Tigers fans are all asking the same question: "What's wrong with Justin Verlander?" The man widely regarded as the best pitcher in the American League over the past two years is not quite the same pitcher who won the Cy Young and Most Valuable Player awards in 2011 and finished runner up for the former prize in 2012. In this post, I'm going to discuss just how much he is lacking and use the Pitch F/X data do explore what the problem is.
It's not all bad for the Tigers supposed ace this year. His 10.2 strikeouts per game is the best rate of his career and places him fourth in the league. He has a 2.87 FIP (Fielding Independent pitching ERA) which is slightly better than last year (2.94) and seventh best in the American League. That and his elevated Batting Average on Balls in Play or BABIP (.347 in 2013 versus .287 for his career) suggest that he may be having some bad luck on balls in play this year.
The bad news is Verlander's 3.90 ERA, up from 2.40 in 2011 and 2.64 last year and it's not all misfortune. At 3.2 batters per nine innings, his walk rate is up about a full walk per game over last year ( 2.3) which he has only himself to blame.
While he can perhaps share some of the responsibility with fielders for his high BABIP, he has been hit harder this year than in the past. Verlander's 23.2% line drive rate on batted balls is the worst of his career and his rate of extra base hits per nine innings has risen from 2.3 in 2012 to 2.8 in 2013. The higher batting average and additional power allowed has resulted in his OPS against increasing from .601 to .708.

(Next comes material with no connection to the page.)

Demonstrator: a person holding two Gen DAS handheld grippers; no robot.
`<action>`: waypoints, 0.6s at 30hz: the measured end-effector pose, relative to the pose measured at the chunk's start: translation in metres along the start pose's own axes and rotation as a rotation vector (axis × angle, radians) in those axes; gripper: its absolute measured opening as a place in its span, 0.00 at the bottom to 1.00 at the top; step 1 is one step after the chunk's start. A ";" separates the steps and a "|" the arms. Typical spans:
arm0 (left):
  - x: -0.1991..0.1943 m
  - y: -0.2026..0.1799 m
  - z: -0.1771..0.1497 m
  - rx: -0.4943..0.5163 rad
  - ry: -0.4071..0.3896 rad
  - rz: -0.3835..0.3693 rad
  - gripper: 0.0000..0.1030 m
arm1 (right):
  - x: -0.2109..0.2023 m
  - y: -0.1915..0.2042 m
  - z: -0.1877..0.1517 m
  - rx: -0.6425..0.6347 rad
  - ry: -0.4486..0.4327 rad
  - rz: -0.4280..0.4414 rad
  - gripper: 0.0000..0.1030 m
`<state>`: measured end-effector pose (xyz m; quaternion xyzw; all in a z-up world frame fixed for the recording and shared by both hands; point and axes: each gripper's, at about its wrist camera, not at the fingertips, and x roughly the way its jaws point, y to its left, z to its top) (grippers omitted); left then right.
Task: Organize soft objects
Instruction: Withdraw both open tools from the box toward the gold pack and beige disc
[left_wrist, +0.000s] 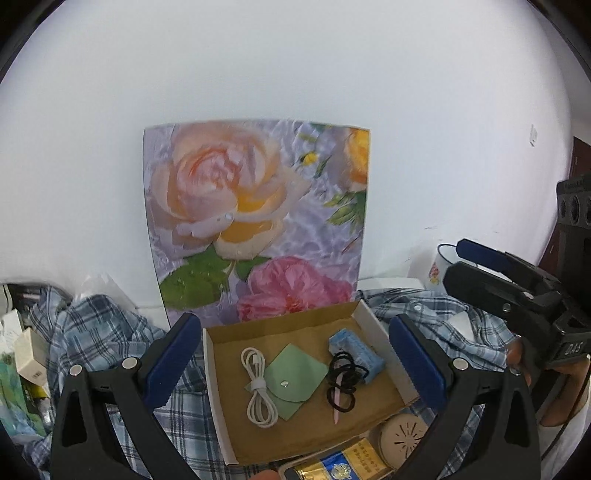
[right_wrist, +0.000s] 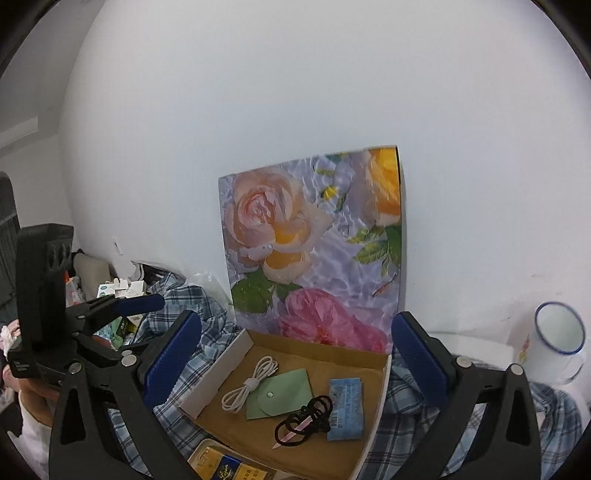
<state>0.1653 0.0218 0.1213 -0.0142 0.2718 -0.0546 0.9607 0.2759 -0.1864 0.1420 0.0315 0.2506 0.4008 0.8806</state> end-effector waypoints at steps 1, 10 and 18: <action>-0.003 -0.002 0.001 0.006 -0.005 0.000 1.00 | -0.003 0.002 0.002 -0.008 -0.003 -0.003 1.00; -0.033 -0.025 0.010 0.043 -0.025 -0.061 1.00 | -0.050 0.020 0.022 -0.089 -0.064 -0.031 1.00; -0.056 -0.041 0.017 0.070 -0.056 -0.102 1.00 | -0.098 0.011 0.010 -0.056 -0.119 -0.001 1.00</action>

So, what is happening? I don't think there is a simple answer, but the Pitch F/X data at Brooks Baseball gives us some clues. Figures 1 and 2 below show that this year seems to be part of an ongoing transformation from power pitcher to finesse pitcher.
Figure 1 shows that the velocity of his average four-seam fastball has gradually fallen from 96 MPH in 2009 to 93 MPH this year. This is not alarming and I don't believe it is out-of-line with the typical progression of a pitcher his age. The fact that his strikeout rate has not dropped at all should tell us that decreased velocity is not his main problem.
FIGURE 1 ( BrooksBaseball.net)
Figure 2 shows that his pitch selection is changing along with the decreased velocity which makes sense. He threw 68% fastballs in 2009 and is down to 56% now. Moreover, his most frequent secondary pitch is no longer his biting curve, but rather his change-up. He has gone from 20% curves and 10% change-ups in 2009 to 12% and 19% respectively this year.
He surely is not a finesse pitcher yet and will probably never fully reach that point, but he is trending in that direction. So, one possible reason for his struggles is that he may have reached a point in his evolution where he is not yet comfortable with the amount of finesse which is now required.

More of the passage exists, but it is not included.